> [PROMPT] Set down the data below word for word, and leave the images aside.
....
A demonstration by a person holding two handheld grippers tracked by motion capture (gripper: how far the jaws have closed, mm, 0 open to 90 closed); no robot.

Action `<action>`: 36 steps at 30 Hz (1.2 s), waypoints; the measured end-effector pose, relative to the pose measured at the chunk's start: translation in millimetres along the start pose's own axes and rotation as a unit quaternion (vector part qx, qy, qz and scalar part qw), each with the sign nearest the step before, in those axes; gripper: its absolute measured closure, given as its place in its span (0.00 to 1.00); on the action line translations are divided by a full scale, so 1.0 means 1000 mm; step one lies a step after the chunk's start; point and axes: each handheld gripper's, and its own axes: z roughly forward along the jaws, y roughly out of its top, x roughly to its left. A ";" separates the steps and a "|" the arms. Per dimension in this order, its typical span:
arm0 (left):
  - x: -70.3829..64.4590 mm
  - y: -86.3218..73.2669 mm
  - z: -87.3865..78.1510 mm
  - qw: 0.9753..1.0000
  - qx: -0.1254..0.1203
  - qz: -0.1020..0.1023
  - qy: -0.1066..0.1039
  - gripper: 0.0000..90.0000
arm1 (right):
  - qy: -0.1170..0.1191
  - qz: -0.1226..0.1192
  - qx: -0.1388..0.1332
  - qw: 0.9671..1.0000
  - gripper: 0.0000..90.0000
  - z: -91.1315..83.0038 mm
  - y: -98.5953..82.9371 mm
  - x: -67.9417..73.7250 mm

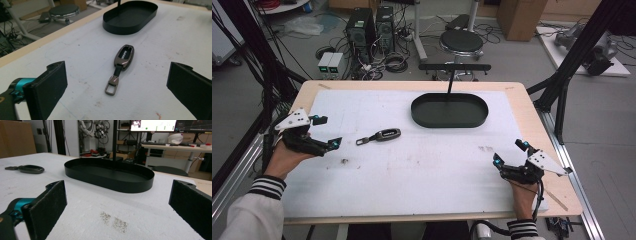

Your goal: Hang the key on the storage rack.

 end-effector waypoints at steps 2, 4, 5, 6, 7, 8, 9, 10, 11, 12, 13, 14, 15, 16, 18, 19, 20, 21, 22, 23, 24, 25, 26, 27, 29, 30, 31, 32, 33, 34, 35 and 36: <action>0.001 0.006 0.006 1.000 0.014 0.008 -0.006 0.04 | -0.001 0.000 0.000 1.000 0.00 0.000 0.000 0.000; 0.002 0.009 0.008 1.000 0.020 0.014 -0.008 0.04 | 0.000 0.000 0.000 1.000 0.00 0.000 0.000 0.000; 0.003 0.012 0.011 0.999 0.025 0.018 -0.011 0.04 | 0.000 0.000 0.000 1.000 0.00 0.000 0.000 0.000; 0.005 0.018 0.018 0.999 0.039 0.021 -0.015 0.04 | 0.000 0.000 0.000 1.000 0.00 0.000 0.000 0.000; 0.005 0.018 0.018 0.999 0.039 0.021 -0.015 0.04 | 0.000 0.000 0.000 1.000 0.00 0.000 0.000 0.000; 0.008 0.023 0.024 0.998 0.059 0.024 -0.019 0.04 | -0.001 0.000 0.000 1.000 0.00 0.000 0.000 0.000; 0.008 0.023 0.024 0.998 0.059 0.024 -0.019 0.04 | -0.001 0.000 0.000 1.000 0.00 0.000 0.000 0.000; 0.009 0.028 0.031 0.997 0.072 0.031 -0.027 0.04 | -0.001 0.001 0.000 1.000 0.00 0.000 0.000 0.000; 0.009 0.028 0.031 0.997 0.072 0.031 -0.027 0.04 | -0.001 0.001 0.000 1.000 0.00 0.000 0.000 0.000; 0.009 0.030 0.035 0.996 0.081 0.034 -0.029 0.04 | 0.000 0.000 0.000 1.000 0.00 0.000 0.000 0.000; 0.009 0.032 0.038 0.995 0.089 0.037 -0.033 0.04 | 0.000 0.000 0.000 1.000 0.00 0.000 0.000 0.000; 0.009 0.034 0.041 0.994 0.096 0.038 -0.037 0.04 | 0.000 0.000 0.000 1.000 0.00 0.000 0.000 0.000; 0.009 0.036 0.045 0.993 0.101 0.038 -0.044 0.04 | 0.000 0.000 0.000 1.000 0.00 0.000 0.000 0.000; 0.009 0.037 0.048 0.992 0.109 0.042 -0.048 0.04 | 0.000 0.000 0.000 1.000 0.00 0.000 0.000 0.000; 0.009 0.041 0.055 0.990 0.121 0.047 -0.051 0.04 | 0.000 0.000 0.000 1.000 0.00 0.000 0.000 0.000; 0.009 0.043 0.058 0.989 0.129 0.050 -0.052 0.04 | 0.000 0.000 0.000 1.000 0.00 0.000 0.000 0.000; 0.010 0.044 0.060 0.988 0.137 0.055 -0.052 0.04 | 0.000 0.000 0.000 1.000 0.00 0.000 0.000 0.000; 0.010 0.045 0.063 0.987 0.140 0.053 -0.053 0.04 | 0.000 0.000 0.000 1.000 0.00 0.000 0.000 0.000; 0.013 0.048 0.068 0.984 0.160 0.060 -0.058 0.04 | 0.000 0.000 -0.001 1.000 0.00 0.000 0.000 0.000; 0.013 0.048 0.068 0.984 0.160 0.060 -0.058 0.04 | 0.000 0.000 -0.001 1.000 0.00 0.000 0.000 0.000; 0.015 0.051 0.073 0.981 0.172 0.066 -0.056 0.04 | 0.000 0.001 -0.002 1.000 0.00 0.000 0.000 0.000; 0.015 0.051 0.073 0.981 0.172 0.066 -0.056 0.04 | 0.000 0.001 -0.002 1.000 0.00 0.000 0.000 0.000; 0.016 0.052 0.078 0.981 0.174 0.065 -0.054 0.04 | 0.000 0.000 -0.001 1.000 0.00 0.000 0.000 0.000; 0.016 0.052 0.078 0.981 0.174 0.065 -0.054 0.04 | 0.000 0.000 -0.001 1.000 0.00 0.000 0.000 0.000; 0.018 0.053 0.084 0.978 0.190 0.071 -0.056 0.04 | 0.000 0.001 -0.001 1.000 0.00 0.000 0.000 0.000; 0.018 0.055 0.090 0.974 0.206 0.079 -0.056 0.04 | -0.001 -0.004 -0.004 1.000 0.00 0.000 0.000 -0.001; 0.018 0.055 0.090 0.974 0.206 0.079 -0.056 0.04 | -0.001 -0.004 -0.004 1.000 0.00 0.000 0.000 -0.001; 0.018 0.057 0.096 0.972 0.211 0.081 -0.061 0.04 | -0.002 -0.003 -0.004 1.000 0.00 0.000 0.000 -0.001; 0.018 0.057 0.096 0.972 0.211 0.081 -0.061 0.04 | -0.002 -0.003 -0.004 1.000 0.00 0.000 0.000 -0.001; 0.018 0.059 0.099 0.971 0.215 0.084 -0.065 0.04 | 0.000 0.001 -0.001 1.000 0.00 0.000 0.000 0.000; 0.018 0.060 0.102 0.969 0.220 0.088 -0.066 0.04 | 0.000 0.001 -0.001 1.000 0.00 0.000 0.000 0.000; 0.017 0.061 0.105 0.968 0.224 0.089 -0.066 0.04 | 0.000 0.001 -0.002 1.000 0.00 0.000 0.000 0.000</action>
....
> [PROBLEM SOLUTION]
A demonstration by a person holding two handheld grippers tracked by motion capture (gripper: how far the jaws have closed, mm, 0 open to 90 closed); no robot.

Action `<action>`: 36 steps at 30 Hz (1.2 s), waypoints; the measured end-effector pose, relative to the pose measured at the chunk's start: translation in millimetres along the start pose's own axes and rotation as a unit quaternion (vector part qx, qy, qz and scalar part qw), each with the sign nearest the step before, in those axes; gripper: its absolute measured closure, given as its place in its span (0.00 to 1.00); on the action line translations are divided by a full scale, so 1.0 means 1000 mm; step one lies a step after the chunk's start; point and axes: each handheld gripper's, and its own axes: z roughly forward along the jaws, y roughly out of its top, x roughly to its left. A ";" separates the steps and a "|" the arms. Per dimension in this order, its typical span:
arm0 (left):
  - x: -70.3829..64.4590 mm
  - y: -86.3218..73.2669 mm
  - z: -87.3865..78.1510 mm
  - qw: 0.9753..1.0000
  - qx: -0.1254..0.1203
  - qz: -0.1020..0.1023
  - qy: -0.1066..0.1039
  - gripper: 0.0000..90.0000
arm1 (right):
  - qy: -0.1170..0.1191
  - qz: -0.1226..0.1192
  - qx: -0.1388..0.1332
  - qw: 0.9671..1.0000
  - gripper: 0.0000..90.0000
  - z: -91.1315..83.0038 mm
  - y: -98.5953..82.9371 mm
  - x: -67.9417..73.7250 mm


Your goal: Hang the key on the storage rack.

 end-effector waypoints at steps 2, 4, 5, 6, 7, 8, 9, 10, 11, 12, 13, 14, 15, 16, 18, 19, 20, 21, 22, 23, 24, 25, 26, 27, 29, 30, 31, 32, 33, 34, 35 and 36: <action>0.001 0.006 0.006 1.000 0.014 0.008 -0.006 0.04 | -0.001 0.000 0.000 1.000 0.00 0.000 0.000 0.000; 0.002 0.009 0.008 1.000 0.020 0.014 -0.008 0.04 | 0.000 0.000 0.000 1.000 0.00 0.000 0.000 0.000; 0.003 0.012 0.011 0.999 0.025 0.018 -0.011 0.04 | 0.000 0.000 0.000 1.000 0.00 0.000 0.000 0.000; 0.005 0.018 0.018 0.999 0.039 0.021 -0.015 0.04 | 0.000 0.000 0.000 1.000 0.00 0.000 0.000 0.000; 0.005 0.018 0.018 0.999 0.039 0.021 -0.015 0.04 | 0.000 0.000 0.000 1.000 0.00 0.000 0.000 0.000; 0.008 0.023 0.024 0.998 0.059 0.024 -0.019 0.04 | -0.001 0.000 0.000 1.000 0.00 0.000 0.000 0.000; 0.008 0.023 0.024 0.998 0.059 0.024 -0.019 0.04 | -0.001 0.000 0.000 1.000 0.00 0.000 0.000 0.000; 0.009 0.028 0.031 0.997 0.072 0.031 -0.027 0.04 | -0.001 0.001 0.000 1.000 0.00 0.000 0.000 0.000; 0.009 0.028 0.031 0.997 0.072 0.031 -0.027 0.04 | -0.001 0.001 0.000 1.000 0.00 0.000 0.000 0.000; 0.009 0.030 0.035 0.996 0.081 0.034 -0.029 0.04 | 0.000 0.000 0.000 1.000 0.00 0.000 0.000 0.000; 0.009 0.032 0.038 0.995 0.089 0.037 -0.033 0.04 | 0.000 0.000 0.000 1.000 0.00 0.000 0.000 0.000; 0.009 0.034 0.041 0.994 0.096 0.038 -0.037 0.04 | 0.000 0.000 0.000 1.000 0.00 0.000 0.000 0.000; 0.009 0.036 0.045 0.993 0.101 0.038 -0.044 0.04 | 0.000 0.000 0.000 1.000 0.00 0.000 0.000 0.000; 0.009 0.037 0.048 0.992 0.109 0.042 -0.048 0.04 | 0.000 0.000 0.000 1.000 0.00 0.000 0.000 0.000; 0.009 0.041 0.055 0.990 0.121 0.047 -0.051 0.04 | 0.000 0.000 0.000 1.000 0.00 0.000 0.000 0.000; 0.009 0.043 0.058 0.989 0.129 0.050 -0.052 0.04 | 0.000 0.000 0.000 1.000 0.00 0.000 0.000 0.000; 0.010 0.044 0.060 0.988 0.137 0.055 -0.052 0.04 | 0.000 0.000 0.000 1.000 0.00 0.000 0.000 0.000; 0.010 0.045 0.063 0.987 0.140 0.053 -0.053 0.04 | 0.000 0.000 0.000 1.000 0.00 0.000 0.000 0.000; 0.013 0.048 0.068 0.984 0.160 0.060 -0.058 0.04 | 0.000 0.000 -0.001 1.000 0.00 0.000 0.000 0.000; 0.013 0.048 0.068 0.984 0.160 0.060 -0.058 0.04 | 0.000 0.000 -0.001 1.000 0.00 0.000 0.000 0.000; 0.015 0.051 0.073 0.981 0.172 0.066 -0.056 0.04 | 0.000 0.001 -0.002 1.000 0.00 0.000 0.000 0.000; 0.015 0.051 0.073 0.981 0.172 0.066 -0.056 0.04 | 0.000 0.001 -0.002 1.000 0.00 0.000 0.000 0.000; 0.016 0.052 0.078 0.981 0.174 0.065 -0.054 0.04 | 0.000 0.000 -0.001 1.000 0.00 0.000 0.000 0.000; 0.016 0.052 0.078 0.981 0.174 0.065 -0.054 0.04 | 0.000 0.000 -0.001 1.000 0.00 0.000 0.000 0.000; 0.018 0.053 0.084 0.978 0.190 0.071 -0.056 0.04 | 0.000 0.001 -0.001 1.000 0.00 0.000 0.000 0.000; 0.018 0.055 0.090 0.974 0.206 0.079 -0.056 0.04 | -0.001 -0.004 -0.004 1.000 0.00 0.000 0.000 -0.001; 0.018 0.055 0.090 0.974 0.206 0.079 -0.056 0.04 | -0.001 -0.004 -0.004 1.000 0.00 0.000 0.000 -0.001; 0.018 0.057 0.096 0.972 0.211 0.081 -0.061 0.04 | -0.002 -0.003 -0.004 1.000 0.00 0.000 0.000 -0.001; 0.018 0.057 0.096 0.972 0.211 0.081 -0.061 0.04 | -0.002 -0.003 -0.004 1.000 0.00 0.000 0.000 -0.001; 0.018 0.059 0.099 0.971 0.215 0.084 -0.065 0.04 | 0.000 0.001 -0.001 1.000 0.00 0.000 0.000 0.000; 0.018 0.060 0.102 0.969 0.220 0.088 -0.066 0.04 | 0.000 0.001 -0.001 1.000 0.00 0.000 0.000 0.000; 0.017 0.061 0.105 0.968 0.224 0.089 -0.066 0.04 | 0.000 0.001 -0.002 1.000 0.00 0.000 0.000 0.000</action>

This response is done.